Wednesday, October 31, 2012

Being Productive with No Power

Sandy came and blustered and has left the area but in her wake is extreme devastation. We were spared but spent a chunk of time with no power. Our home is located in a very rural corner of Connecticut on the end of a power line. We generally are the last to get power. After a storm like this we develop power free projects to complete so that we don't go bonkers. Yesterday, one project I tackled was an easy one - organize the marker drawer. I never throw away a magic marker and I have a drawer full of strays from previous sets. It is frustrating to grab a marker only to discover it is dry.

Locating and disposing of dried up markers is a great organizing chore for a powerless day. I sat in the sunroom and opened every marker in every set and tested it.

About ten percent were bad. Why then does one always grab a bad one? Must be a law of the disorganized.

It was a great chore to get done. How do you spend powerless days?

And the good news is that the power came back on at 3:30 this morning. The whole house lit up like a Christmas tree and everything started beeping and whirring.  What a wonderful sound! 

Tuesday, October 30, 2012

Hurricane Twigs become Thanksgiving Centerpiece

I am sitting here without electricity waiting for the world to return to normal after the onslaught of Hurricane Sandy. I am thankful that my inconveniences will be minor, no electricity or water, loss of about 15 trees, lost time from work. At this point on Tuesday morning many others are still assessing damages far worse.

But I plan to use that which has been offered by nature to be creative. What I have in abundance is downed trees and branches and, if you follow my blog, you'll know I do love those resources. I started with a little research in my pinterest collection of twigs ideas with my though being something for a Thanksgiving centerpiece.  Here are some of the inspirations I've seen.

Source: Tiny Prints

Source: Carl Oosterhouse •  Via:Fresh Home

Source: Centro Garden

Now, I'll post this, sign off and go out and gather resources! We'll see what I decide to create.

Meanwhile, remember my branch series. If you to have a ton of branches down (or just like decorating and crafting with branches) check out my branch series.

Click here to resources on my Branch Inspirations • Series Overview.

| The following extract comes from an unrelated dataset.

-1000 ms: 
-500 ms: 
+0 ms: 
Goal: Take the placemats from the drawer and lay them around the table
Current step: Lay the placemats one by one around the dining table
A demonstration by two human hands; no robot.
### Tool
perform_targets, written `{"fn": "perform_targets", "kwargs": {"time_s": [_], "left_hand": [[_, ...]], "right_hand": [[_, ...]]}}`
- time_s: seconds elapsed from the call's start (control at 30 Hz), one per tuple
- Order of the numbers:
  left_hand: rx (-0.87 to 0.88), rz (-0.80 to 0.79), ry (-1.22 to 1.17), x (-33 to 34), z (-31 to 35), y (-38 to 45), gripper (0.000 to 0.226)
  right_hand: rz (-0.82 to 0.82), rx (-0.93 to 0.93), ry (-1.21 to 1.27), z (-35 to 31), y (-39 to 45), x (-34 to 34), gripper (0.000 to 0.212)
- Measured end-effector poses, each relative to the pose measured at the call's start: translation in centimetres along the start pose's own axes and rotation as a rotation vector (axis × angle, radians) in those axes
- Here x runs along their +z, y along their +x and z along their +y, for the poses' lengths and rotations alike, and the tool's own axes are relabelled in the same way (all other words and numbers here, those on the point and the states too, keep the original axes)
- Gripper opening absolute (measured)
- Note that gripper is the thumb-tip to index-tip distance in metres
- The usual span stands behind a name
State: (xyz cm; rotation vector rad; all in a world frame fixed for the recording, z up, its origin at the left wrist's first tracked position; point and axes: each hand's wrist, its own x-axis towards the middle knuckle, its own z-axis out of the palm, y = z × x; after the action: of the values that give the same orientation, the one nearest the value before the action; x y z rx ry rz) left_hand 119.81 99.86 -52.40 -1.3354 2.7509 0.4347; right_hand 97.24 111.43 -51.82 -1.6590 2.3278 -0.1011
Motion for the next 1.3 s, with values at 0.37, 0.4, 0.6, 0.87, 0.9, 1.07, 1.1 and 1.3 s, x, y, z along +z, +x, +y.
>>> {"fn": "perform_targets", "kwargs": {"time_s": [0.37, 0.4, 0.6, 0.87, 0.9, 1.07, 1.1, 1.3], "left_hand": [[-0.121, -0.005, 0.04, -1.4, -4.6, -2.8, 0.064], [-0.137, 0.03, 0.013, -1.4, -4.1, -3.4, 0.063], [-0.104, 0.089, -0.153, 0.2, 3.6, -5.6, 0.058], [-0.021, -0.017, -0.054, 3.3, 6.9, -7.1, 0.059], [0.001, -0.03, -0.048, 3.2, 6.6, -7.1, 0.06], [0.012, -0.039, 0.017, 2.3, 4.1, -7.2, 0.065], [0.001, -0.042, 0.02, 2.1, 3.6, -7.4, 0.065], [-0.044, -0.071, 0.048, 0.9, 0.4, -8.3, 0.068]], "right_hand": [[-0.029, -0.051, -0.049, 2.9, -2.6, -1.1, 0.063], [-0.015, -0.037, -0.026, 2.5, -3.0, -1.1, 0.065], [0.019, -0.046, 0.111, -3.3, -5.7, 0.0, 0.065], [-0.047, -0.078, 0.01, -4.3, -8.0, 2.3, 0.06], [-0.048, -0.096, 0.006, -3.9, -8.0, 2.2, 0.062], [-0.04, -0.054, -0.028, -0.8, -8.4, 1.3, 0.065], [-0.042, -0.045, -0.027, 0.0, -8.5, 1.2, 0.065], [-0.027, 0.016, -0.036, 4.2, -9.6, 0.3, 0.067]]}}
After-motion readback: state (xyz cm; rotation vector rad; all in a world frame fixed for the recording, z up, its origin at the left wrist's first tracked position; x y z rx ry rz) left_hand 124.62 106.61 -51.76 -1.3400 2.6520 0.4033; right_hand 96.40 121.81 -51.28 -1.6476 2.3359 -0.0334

©2012 Ashbee Design, Marji Roy

Sunday, October 28, 2012

Constructing Countertops

Since our contractor vanished we decided to finish up this laundry room project ourselves. Step one was building counters and adhering laminate to them.  This is a job that is relatively easy if you know a trick or two. And a simple Google search will connect you to sites with instructions. Here is what we did after we reviewed the online advice.

We decided to make the counters out of a double layer of A/C plywood. Online source recommended MDF and the local lumberyard recommended particle board. We have a section that spans about 48" that I don't want to put and additional column under. We choose to spend a little more for base material because of the span.

Step 1 was to glue and screw the plywood together. We used regular yellow wood glue and sheet rock screws.

Step 2 was to cut out the actual counters. We did this with a combination of skill saw and hand saw work.  We clamped wooden boards to guide the skill saw in straight lines.

We then placed the counters temporarily in place.  I balanced the folding counter on storage tubs to understand how it would fit. One change I made was to make the counter a few inches thinner to allow for storage space for the stool. Lots of high storage in this room and I am short!

Have you played with the panoramic option on your iPhone yet? David took this following shot using that technique. It gives you an idea of the layout. Keep in mind that the only light source I have is a floor lamp in the center of the floor. Finish electrical work can't be completed until the counters and final cabinetry is in. Makes photography a challenge.

We moved the countertops to David's studio to apply the laminate. The temperatures had dropped outside and the glue requires warmth for 72 hours. Laminate is attached using contact cement. You apply it to both the wood and the backside of the laminate then let it dry for 20 minutes. (Run outside and breath in fresh air while waiting. Contact cement stinks!) The trick we learned is to place dowels all along the counter base once the glue is dry. You then place the laminate on top.

Pull out the center dowel allowing the two surfaces to touch in the middle. Using a roller, apply about 25 lbs of pressure on the area now touching.

Pull out the next dowel and repeat. Continue doing this working from the center to the ends. Once done your laminate will be firmly attached with no air bubbles. Works like a charm.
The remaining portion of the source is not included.